A codec uses a number of different signal processing techniques to improve audio compression. These techniques include (1) dynamically varying the size of the processing block to match the duration of the signal over which the audio signal can be considered to be substantially constant, (2) reducing the power gain of the LPC coefficients to reduce leakage of coding noise from one block into the following block, (3) allocating bits to the residual signal in accordance with both objective and subjective criteria, and (4) computing a modified residual signal to take into account the zero input response of the synthesis filters to the reconstruction noise of past blocks.

Description

BACKGROUND OFT HE INVENTION
The present invention relates to audio signal compression, and more particicularly to techniques for compressing an audio signal in a manner that will deliver a stable and high quality audio signal at lower bit rates than would otherwise be possible.
The invention is particularly effective in conjunction with the audio compression technique of Adaptive Predictive Coding with Transform Domain Quantization (APC-TQ), e.g., as described in U.S. Pat. No. 5,206,884 incorporated by reference herein, although it is not limited to use with such a compression technique.
Most audio coders process the audio signal in blocks of a fixed size. It is approximated that the second order statistics (i.e., the autocorrelation function and power spectrum) do not change over the duration of the block. This property is referred to as second order quasistationarity, or simply stationarity in the following discussion. In reality, audio signals exhibit highly diverse durations of stationarity. The signal can be stationary over long intervals, on the order of several hundreds of milliseconds, but may show rapid changes in characteristics over small intervals on the order of tens of milliseconds. During stationary intervals, it is advantageous to maximize the block size (the number of samples per block). This permits (i) a frequency domain analysis with higher spectral resolution and/or (ii) improves the efficiency of transmission of spectral modeling parameters, since the longer stationary period is modeled by a single parameter set. On the other hand, when the signal is non-stationary, it is advantageous to minimize the block size, so that the changes in signal characteristics are tracked adequately. Thus, a single fixed block size cannot adequately fulfill these conflicting requirements.

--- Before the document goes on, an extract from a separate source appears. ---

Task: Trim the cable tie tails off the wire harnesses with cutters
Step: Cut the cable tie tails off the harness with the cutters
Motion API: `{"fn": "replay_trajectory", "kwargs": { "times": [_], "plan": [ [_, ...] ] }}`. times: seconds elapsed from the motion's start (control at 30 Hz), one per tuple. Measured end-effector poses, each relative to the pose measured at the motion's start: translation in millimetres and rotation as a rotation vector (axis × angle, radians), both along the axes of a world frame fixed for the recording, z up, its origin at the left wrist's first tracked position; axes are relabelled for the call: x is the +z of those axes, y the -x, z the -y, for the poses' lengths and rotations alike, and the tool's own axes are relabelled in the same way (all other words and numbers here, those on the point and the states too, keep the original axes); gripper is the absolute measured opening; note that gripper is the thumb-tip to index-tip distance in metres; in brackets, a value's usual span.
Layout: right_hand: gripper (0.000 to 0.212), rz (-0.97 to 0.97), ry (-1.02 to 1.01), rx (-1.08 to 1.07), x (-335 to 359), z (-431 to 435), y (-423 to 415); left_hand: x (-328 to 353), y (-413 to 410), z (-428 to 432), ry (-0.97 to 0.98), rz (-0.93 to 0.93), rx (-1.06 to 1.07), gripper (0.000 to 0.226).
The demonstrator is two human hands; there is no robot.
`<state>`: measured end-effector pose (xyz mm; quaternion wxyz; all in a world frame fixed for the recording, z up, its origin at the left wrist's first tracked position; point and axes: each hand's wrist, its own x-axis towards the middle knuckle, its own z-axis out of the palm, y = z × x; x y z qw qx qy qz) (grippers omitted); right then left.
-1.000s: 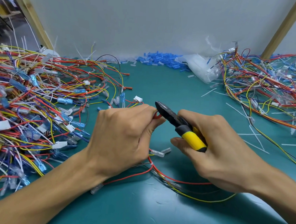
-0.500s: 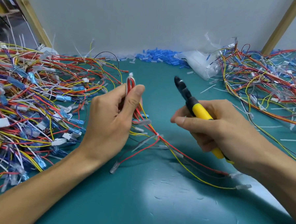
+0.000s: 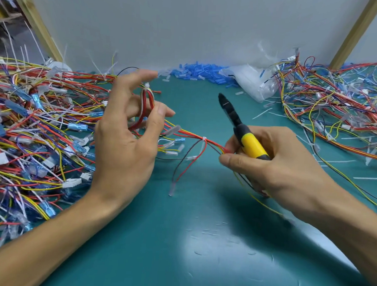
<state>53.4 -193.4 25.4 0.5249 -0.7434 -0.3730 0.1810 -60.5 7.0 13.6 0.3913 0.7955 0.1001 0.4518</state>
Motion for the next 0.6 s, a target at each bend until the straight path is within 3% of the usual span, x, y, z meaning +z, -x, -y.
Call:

For audio signals, which often display large spectral dynamic range corresponding to highly resonant sounds, the magnitudes of linear predictive coding (LPC) coefficients can be large. This property is further accentuated by large order spectral models. It is desirable to reduce the magnitudes of the LPC parameters without substantially reducing the spectral modeling accuracy. This is important since the large valued LPC parameters result in correspondingly large amplification of the reconstruction noise of the previous block stored in the delay lines of the synthesis filters. The existing method of reducing these values may not be acceptable for audio signals, since the spectral modeling accuracy of low level high frequency components is sacrificed to achieve lower power gain.
Audio compression techniques based on transform domain representations use a non-uniform allocation of the bits available for transform coefficient quantization for each block. In early transform coders, this bit-allocation was performed based on an objective criterion, so as to minimize a weighted mean squared reconstruction noise power (e.g., as described by N. S. Jayant etal, Digital Coding of Waveforms, Prentice-Hall, Englewood Cliffs, N.J., 1984). More recent audio coders, such as the perceptual transform coders, allocate the available bits among the transform coefficients based on perceptual criteria, in which the objective is to maintain the reconstruction noise power spectrum below the auditory noise masking threshold, computed using models of the human auditory system (e.g., as described by J. D. Johnston, "Transform Coding of Audio Signals Using Perceptual Criteria," IEEE Journal on Selected Areas in Communications, Vol. 6, pp. 314-323, February 1988).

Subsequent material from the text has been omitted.